-- Data excerpt follows --

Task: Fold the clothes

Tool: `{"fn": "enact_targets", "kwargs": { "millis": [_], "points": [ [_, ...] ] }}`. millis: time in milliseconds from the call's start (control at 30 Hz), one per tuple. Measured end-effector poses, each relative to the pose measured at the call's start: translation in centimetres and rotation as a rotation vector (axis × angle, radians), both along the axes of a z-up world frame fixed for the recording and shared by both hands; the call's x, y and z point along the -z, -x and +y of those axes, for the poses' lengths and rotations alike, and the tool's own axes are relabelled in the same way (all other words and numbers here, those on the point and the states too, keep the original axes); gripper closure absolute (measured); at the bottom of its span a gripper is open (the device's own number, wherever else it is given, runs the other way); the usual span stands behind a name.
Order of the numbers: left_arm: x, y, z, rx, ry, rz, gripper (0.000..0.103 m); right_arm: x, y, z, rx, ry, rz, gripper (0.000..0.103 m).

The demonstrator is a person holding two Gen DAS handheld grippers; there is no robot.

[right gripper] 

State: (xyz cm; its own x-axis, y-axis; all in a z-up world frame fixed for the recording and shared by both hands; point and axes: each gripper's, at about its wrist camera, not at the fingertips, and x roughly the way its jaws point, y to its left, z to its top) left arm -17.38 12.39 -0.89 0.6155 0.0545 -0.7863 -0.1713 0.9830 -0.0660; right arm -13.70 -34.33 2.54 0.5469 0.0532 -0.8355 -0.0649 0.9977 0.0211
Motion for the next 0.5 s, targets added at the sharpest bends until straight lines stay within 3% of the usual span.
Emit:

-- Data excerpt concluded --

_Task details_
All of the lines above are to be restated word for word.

_Reply_
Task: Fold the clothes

Tool: `{"fn": "enact_targets", "kwargs": { "millis": [_], "points": [ [_, ...] ] }}`. millis: time in milliseconds from the call's start (control at 30 Hz), one per tuple. Measured end-effector poses, each relative to the pose measured at the call's start: translation in centimetres and rotation as a rotation vector (axis × angle, radians), both along the axes of a z-up world frame fixed for the recording and shared by both hands; the call's x, y and z point along the -z, -x and +y of those axes, for the poses' lengths and rotations alike, and the tool's own axes are relabelled in the same way (all other words and numbers here, those on the point and the states too, keep the original axes); gripper closure absolute (measured); at the bottom of its span a gripper is open (the device's own number, wherever else it is given, runs the other way); the usual span stands behind a name.
Order of the numbers: left_arm: x, y, z, rx, ry, rz, gripper (0.000..0.103 m); right_arm: x, y, z, rx, ry, rz, gripper (0.000..0.103 m).

The demonstrator is a person holding two Gen DAS handheld grippers; there is no robot.

[right gripper] 

State: (xyz cm; its own x-axis, y-axis; all in a z-up world frame fixed for the recording and shared by both hands; point and axes: each gripper's, at about its wrist camera, not at the fingertips, and x roughly the way its jaws point, y to its left, z to its top) left arm -17.38 12.39 -0.89 0.6155 0.0545 -0.7863 -0.1713 0.9830 -0.0660; right arm -13.70 -34.33 2.54 0.5469 0.0532 -0.8355 -0.0649 0.9977 0.0211
Motion for the next 0.5 s, targets added at the sharpest bends until straight lines stay within 3% of the usual span.
Emit:

The exercise has no further content.